Mercredi, M. Erdogan a menacé de frapper « partout » le régime syrien en cas d’attaque contre les forces turques en Syrie, après la mort de plusieurs de ses soldats. La Turquie, qui soutient des rebelles syriens, a lancé depuis 2015 trois opérations militaires en Syrie contre l’EI et les combattants kurdes qu’Ankara qualifie de « terroristes ». A l’issue de la dernière offensive —stoppée après deux accords conclus séparément avec Washington et Moscou—, les forces turques se sont emparées d’une bande frontalière de 120 kilomètres à l’intérieur du territoire syrien le long de sa frontière sud. Depuis le début de l’offensive lancée en décembre par Damas et Moscou contre la région d’Idleb, dernier bastion jihadiste et rebelle en Syrie, la Turquie tente de freiner l’avancée des forces du régime, qui contrôlent désormais près de la moitié de la province d’Idleb. M. Erdogan a posé un ultimatum au régime de Damas, le sommant de se retirer de certaines positions dans d’ici fin février, et menaçant de l’y contraindre en faisant « tout ce qui est nécessaire ». La Turquie a déployé des renforts massifs dans cette région du nord-ouest syrien. Depuis début février, 14 soldats turcs ont été tués et 45 blessés lors d’attaques menées par Damas dans la région d’Idleb.
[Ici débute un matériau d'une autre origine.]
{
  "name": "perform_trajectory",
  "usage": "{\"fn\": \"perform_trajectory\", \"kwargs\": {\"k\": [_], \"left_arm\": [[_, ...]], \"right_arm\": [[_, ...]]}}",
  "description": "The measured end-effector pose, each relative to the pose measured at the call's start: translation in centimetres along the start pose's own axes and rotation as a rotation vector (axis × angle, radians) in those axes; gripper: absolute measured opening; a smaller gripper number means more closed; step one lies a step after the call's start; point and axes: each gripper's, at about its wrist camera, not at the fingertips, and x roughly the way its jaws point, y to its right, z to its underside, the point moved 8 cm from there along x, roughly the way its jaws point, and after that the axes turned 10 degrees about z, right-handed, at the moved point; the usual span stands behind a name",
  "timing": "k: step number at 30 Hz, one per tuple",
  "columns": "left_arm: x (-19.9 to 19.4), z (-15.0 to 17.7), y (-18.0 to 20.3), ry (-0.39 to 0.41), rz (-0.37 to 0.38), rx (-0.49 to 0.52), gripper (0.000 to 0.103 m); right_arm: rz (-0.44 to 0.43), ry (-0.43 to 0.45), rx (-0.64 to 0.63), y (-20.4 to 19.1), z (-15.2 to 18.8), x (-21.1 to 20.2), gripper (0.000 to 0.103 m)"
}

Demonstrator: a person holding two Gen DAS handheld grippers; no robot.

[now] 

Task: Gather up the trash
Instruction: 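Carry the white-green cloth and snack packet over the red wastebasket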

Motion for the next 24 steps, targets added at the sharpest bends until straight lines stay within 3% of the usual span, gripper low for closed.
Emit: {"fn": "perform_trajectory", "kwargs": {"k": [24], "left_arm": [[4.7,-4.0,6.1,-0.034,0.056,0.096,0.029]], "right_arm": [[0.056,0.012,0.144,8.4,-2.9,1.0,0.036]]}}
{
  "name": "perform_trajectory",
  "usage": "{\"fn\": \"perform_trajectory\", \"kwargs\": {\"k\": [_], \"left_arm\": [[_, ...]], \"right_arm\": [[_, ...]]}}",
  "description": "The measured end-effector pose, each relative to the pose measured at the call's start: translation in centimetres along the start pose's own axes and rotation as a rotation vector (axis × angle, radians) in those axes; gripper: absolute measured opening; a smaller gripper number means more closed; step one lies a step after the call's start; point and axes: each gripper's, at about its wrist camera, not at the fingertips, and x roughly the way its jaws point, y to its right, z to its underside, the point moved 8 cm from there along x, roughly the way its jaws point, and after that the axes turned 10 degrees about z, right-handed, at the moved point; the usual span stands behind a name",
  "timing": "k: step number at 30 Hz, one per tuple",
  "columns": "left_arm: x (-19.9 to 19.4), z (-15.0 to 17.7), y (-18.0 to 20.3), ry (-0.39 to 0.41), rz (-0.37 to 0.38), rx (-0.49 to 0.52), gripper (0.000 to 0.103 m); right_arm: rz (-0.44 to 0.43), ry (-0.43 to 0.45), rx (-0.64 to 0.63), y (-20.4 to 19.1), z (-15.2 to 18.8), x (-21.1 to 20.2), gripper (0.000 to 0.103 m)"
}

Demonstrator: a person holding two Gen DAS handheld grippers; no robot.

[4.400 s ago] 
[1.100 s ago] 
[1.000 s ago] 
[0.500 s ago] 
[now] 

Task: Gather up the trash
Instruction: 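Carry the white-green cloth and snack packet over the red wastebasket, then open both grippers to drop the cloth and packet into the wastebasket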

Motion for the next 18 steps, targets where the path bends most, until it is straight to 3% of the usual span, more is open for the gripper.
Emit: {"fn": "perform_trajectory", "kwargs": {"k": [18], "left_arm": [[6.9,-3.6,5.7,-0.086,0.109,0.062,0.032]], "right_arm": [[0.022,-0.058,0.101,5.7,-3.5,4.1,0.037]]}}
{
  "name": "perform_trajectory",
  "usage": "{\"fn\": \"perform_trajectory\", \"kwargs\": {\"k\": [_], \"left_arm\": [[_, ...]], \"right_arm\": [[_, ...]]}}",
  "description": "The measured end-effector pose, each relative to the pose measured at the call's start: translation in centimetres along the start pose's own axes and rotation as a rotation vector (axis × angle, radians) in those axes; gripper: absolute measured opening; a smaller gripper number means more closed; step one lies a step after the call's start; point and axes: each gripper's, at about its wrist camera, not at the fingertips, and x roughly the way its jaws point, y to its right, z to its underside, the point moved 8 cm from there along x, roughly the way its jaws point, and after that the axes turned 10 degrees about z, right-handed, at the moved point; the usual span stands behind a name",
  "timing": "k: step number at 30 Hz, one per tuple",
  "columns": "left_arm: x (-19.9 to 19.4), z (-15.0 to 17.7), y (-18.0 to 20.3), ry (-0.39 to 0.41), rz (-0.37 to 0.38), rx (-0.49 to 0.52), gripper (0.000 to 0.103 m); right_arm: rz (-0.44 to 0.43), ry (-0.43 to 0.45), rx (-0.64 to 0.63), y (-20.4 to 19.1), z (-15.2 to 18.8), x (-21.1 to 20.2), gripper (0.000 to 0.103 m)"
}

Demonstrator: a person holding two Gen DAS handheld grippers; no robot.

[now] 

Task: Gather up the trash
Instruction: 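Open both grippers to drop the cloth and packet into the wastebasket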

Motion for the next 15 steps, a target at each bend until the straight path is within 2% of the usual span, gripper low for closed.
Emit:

Mardi, un hélicoptère du régime syrien a été abattu par des tirs de roquettes dans la région, une attaque ayant tué trois pilotes selon le quotidien prorégime al-Watan, et imputée par les médias turcs aux rebelles pro-Ankara.

PRES DE TRENTE PAYS

1,5 million d’Arméniens ont été tués pendant la Première Guerre mondiale par les troupes de l’Empire ottoman, alors allié à l’Allemagne et à l’Autriche-Hongrie. Les Arméniens cherchent à faire reconnaître par la communauté internationale l’existence d’un génocide. La Turquie, issue du démantèlement de l’Empire en 1920, reconnaît des massacres mais récuse le terme de génocide, évoquant une guerre civile en Anatolie doublée d’une famine, dans laquelle 300.000 à 500.000 Arméniens et autant de Turcs ont péri. Selon Ankara, ces personnes n’ont pas été victimes d’une campagne d’extermination mais du chaos des dernières années de l’Empire ottoman. De nombreux historiens et universitaires ont toutefois conclu que la déportation et le massacre des Arméniens pendant la Première Guerre mondiale répondait à la définition juridique du génocide. Près de 30 pays ont déjà adopté des lois, des résolutions ou des motions reconnaissant le génocide.